Hi,
I would like to delegate the maintenance task "watch buildbots", since I'm already very busy with many other maintenance tasks. I'm looking for volunteers to handle incoming emails on buildbot-status. I already started to explain to Pablo Galindo Salgado how to do that, but it would be great to have at least two people doing this task. Otherwise, Pablo wouldn't be able to take holiday or just make a break for any reason. Buildbots are evil beast which require care every day. Otherwise, they quickly turn red and become less useful :-(
It seems like the first blocker issue is that we have no explicit documentation "how to deal with buildbots?" (the devguide documentation is incomplete, it doesn't explain what I'm explaining below). Let me start with a few notes of how I watch buildbots.

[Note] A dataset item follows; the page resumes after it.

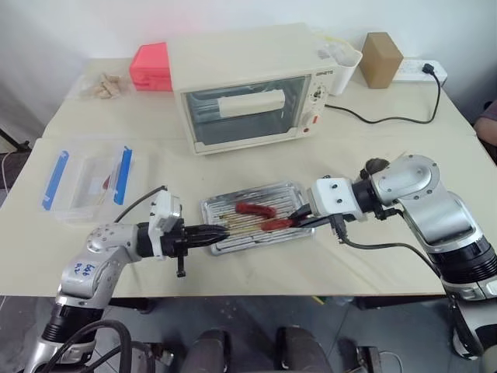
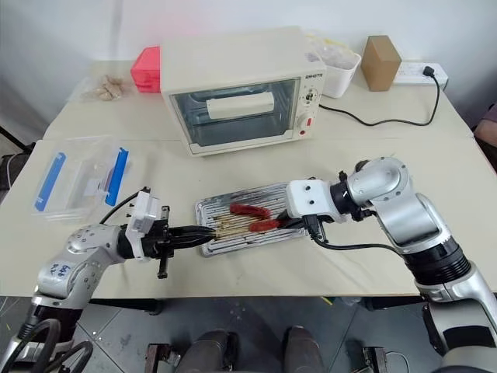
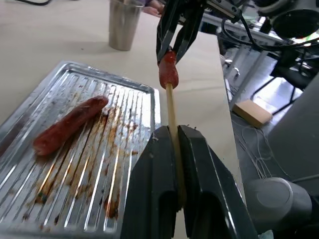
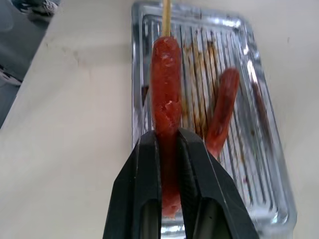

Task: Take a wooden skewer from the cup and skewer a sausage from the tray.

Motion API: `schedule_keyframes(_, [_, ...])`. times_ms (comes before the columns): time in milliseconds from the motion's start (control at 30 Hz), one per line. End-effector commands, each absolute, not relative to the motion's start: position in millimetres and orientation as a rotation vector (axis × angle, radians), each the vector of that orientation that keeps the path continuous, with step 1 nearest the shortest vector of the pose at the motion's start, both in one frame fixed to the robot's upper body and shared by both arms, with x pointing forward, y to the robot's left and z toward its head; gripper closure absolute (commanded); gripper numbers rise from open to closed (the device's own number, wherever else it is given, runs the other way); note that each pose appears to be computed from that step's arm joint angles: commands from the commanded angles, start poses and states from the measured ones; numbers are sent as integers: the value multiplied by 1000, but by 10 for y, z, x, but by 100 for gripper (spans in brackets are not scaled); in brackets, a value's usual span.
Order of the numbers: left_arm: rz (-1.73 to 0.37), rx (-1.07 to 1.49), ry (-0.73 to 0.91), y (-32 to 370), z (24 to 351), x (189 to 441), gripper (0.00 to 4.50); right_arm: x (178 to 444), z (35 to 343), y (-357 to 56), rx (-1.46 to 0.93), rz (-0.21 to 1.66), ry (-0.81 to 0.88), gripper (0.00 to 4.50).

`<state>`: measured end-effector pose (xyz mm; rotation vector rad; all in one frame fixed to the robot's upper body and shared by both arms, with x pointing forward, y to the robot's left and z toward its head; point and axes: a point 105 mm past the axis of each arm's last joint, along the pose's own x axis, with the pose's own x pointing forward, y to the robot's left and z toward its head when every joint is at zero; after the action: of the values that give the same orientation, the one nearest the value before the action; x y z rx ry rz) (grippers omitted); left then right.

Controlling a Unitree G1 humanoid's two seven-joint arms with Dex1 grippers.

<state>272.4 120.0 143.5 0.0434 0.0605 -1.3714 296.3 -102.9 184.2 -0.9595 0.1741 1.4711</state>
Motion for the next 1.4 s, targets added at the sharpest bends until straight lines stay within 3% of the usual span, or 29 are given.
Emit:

I'm getting buildbot notifications on IRC (#python-dev on Freenode) and on the buildbot-status mailing list: https://mail.python.org/mm3/mailman3/lists/buildbot-status.python.org/
When a buildbot fails, I look at tests logs and I try to check if an issue has already been reported. For example, search for the test method in title (ex: "test_complex" for test_complex() method). If no result, search using the test filename (ex: "test_os" for Lib/test/test_os.py). If there is no result, repeat with full text searchs ("All Text"). If you cannot find any open bug, create a new one:
* The title should contain the test name, test method and the buildbot name. Example: " test_posix: TestPosixSpawn fails on PPC64 Fedora 3.x". * The description should contain the link to the buildbot failure. Try to identify useful parts of tests log and copy them in the description. * Fill the Python version field (ex: "3.8" for 3.x buildbots) * Select at least the "Tests" Component. You may select additional Components depending on the bug.

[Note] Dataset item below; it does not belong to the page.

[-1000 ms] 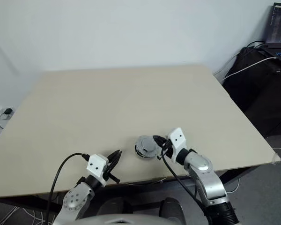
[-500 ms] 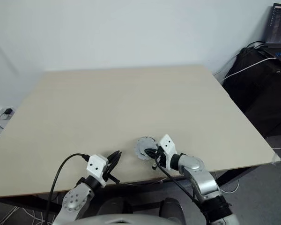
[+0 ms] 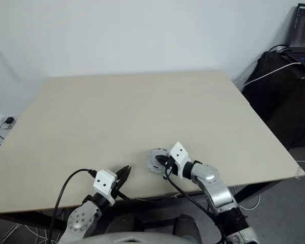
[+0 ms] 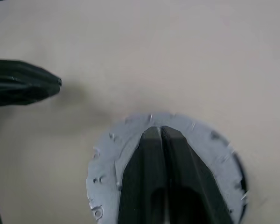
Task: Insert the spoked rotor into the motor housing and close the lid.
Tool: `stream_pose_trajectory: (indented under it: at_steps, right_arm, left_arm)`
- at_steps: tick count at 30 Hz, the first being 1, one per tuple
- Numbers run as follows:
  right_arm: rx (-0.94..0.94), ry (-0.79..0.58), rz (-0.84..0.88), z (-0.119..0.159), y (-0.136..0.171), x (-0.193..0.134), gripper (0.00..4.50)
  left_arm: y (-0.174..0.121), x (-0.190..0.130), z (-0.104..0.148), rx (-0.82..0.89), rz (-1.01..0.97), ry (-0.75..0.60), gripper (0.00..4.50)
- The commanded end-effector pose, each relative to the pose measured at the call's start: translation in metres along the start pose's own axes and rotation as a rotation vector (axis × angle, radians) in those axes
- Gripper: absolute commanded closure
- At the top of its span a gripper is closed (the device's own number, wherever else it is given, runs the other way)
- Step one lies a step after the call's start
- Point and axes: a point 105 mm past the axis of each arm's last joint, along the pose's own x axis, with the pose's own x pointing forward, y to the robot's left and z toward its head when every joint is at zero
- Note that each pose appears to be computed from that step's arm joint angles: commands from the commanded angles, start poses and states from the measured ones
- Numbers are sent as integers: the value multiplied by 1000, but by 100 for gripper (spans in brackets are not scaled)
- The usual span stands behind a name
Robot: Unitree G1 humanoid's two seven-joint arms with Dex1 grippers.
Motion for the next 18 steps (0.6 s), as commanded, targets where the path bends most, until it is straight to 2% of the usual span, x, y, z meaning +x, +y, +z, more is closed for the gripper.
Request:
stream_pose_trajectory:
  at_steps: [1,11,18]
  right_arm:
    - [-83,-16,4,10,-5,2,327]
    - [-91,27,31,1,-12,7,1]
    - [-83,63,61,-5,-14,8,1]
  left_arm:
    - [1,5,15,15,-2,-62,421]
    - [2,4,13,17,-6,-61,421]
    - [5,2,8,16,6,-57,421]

If a bug was already open, you may add a comment to mention that there is a new failure: add at least a link to buildbot name and a link to the failure.
And that's all! Simple, isn't it? At this stage, there is no need to investigate the test failure.
To finish, reply to the failure notification on the mailing list with a very short email: add a link to the existing or the freshly created issue, maybe copy one line of the failure and/or the issue title.
Recent bug example: https://bugs.python.org/issue33630
--
Later, you may want to analyze these failures, but I consider that it's a different job (different "maintenance task"). If you don't feel able to analyze the bug, you may try to find someone who knows more than you about the failure.
For better bug reports, you can look at the [Changes] tab of a build failure, and try to identify which recent change introduced the regression. This task requires to follow recent commits, since sometimes the failure is old, it's just that the test fails randomly depending on network issues, system load, or anything else. Sometimes, previous tests have side effects. Or the buildbot owner made a change on the system. There are many different explanation, it's hard to write a complete list. It's really on a case by case basis.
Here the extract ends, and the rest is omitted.